Lokalność zamknięta w kwiatach i ziołach
W tradycji ludowej dzień Matki Bożej Dożynkowej, obchodzono (i wciąż się obchodzi) w podziękowaniu za opiekę nad plonami. Do kościołów przynosi się zboża, owoce, warzywa, a także zioła oraz kwiaty. Te naturalne dary, zbierane z pól i ogrodów, są święcone jako wyraz wdzięczności za błogosławieństwo w trudach rolniczej pracy. Tradycyjnie tworzy się z nich wiązanki lub wieńce, które wciąż pozostają głównym symbolem łączności człowieka z naturą i duchowością.
W zależności od regionu, skład bukietów bywa zróżnicowany, oddając lokalną florę i specyfikę rolnictwa. Podstawą jednak zawsze były i są zioła, zboża, owoce i warzywa, które razem tworzą kompozycje pełne symboliki i naturalnego piękna. Święto Wniebowzięcia Najświętszej Marii Panny szczególnie uroczyście obchodzi się w Małopolsce, ale najwspanialsze ceremonie zobaczycie w Kalwarii Zebrzydowskiej oraz w Ludźmierzu. Tam tłumy pielgrzymów, bardzo często w pięknych regionalnych strojach, przynoszą do święcenia bogate bukiety zawierające m.in. nagietki, maki, chabry, macierzankę, miętę, piołun, pszenicę, żyto, jęczmień i owies. Każdy z tych elementów ma swoje znaczenie, odwołując się do tradycji i wierzeń ludowych.

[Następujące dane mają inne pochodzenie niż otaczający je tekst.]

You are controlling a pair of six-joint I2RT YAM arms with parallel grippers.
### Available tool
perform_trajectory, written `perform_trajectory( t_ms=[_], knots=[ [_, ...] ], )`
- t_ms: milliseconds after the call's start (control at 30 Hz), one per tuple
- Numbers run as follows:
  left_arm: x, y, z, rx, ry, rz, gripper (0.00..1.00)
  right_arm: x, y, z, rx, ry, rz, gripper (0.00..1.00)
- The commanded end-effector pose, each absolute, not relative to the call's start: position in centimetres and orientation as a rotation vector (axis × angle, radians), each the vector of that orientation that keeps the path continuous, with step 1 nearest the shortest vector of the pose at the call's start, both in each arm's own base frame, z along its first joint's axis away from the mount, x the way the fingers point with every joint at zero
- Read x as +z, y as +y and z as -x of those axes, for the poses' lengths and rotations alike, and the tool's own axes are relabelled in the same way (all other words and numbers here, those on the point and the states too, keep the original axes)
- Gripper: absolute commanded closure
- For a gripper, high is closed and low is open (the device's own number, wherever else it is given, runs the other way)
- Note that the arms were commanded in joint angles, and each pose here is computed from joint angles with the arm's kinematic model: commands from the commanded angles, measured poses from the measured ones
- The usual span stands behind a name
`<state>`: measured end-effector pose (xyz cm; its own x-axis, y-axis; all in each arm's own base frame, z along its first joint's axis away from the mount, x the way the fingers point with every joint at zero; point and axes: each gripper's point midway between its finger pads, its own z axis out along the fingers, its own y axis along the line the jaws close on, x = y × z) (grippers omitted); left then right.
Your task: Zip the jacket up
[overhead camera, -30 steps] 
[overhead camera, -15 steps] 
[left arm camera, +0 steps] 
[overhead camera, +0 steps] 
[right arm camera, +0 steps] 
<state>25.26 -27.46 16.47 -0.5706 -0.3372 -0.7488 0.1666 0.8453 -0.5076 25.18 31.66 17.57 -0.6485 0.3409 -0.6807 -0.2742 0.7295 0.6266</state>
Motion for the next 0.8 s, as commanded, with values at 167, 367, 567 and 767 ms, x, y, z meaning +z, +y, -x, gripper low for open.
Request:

Żywa tradycja w Kalwarii Zebrzydowskiej
Jednym z najbardziej widowiskowych obchodów Wniebowzięcia Najświętszej Marii Panny jest Nabożeństwo Zaśnięcia Matki Bożej, często nazywane „pogrzebem”. Co roku, w Kalwarii Zebrzydowskiej, tysiące pielgrzymów uczestniczy w tej barwnej ceremonii. Procesja, która odbywa się na słynnych Dróżkach Matki Bożej, gromadzi asysty, orkiestry, oraz pątników w tradycyjnych strojach ludowych z całego regionu. W ten dzień Kalwaria wybucha feerią barw!
Młodzi kawalerowie i panny niosą symboliczną trumienkę z figurą Maryi Zaśniętej, a procesja zmierza do kościoła Grobu Matki Bożej, oddalonego o ponad 3 kilometry. Tam kończy się ta podniosła procesja. Nie zamyka ona jednak obchodów. Kulminacyjnym punktem jest bowiem procesja z figurą Matki Bożej Wniebowziętej, która przechodzi przez Plac Rajski przed bazyliką kalwaryjską, wieńcząc obchody tego niezwykłego święta. Jeśli macie możliwość przyjechania do Kalwarii i doświadczenia tej niezwykłej uroczystości – koniecznie to zróbcie, bo to jest coś mistycznego!
Zioła i kwiaty u stóp Gaździny Podhala
Mistycznie jest też w Ludźmierzu. „Lud między murem, a ścianą kościoła, stoi jak las w dolinie wąskiej pomiędzy dwiema górami, które się schodzą i przyciskają ku sobie: gałęzie kruszą się, jak źdźbła, pień do pnia przystaje szczelnie, tworzy się zbita warstwa stojących prosto drzew. (…) Gdy zaczęto bić we dzwony, to ziemia dudniła i niebo dygotało, jak błękitna chusta, a doliną nowotarską szedł pomruk daleki. Za każdym uderzeniem dzwonnych serc – po chwili jękły – boleśnie Tatry...” - tak ludźmierski odpust pięknie opisuje Władysław Orkan „W roztokach”.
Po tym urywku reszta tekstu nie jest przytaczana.